From the tension in her voice I can tell that she’s having a hard time not referring to what she found out about me when she slipped off my underwear.

“In other words, you don’t seem like what you are.”

“No. I am: one hundred percent.”

I finish my cup of coffee before going on.

“The men who use my services are usually afraid and in a hurry. They’re far too busy running a company, a bank, or a political party. These are lines of work that completely devour your free time. What they’re afraid of, on the other hand, is the idea of hearing someone say to their face the one syllable they’re least willing to hear: no.”

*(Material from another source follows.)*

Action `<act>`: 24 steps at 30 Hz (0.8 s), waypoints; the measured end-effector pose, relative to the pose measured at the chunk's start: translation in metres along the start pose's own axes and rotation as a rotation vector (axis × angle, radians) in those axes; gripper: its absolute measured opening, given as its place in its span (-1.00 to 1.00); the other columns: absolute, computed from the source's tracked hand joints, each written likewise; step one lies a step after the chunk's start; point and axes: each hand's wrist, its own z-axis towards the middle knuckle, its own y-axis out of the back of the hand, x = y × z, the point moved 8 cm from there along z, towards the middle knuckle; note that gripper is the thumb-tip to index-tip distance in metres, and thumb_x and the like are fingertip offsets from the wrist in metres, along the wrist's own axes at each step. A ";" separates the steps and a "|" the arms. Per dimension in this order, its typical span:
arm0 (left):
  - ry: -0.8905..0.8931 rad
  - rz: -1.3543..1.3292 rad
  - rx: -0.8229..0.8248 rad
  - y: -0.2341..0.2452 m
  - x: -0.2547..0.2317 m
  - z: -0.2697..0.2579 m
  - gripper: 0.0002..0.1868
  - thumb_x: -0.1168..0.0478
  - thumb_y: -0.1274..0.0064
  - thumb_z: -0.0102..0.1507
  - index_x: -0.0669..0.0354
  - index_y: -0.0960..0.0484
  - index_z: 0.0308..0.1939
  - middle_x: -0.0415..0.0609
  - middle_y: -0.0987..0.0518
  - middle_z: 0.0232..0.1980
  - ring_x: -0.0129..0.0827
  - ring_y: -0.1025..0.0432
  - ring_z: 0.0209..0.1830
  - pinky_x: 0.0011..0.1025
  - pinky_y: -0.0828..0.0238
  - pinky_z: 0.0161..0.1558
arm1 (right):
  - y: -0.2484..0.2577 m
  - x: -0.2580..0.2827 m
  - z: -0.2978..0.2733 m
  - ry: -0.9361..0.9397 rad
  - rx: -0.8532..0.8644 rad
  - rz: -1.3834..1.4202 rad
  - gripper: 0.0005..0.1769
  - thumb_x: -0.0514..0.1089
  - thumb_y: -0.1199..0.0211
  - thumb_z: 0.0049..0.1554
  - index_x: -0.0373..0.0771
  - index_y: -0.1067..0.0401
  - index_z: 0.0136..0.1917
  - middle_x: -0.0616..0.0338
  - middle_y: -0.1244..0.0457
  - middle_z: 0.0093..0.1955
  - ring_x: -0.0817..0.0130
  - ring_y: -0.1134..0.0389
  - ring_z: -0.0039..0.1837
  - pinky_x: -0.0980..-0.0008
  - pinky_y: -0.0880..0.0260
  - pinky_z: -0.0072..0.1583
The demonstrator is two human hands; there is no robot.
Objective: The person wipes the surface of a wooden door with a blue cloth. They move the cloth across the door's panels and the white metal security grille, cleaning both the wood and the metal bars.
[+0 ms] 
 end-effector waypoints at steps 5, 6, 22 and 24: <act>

I go over to get my cigarettes from the top of the chest of drawers. I light one.

“I remove that fear and I give them that time. My girls are a reliable
yes
, satisfied and accommodating. A smiling island that has no name and won’t remember any.”

I emit a puff of smoke into the room, and it mingles with words that are equally unsubstantial.

“Sometimes these men have a wife they no longer love and who perhaps no longer loves them. They have children they see when they get a chance. They have families that are weak but armor-plated by plenty of money.”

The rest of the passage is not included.